• **ACTION ITEM**
Only the lines below between the ones containing "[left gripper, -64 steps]" and "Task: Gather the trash", inclusive, are to be reproduced, each exactly as it stands.

↓

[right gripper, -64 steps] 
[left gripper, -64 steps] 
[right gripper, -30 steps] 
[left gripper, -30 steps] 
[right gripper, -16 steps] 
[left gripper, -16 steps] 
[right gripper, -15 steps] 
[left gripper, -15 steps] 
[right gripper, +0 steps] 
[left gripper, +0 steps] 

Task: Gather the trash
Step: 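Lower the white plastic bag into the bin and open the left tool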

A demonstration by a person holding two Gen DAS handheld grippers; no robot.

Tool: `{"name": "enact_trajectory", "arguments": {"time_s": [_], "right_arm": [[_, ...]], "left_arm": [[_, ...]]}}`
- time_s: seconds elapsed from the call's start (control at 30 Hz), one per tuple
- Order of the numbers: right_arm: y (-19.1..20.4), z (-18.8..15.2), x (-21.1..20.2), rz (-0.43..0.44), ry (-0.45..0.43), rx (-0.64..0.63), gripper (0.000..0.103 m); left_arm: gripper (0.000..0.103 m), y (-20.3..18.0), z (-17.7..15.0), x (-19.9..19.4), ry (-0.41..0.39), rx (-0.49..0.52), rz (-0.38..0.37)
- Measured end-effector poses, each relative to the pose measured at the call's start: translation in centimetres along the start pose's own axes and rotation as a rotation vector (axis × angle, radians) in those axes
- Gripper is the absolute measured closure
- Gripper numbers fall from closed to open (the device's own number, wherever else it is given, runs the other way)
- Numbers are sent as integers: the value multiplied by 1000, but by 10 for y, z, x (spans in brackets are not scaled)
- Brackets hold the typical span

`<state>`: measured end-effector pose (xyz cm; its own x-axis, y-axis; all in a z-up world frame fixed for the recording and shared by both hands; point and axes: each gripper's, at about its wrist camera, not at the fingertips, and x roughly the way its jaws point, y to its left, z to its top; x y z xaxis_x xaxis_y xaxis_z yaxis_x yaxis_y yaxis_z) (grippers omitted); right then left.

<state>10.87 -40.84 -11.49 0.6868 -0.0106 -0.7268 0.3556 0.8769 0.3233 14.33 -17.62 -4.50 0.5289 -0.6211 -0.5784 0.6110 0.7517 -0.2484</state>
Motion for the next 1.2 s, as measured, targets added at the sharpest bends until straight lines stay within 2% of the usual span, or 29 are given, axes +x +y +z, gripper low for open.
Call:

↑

• **SOLUTION FOR THIS TASK**
[left gripper, -64 steps] 
[right gripper, -30 steps] 
[left gripper, -30 steps] 
[right gripper, -16 steps] 
[left gripper, -16 steps] 
[right gripper, -15 steps] 
[left gripper, -15 steps] 
[right gripper, +0 steps] 
[left gripper, +0 steps] 

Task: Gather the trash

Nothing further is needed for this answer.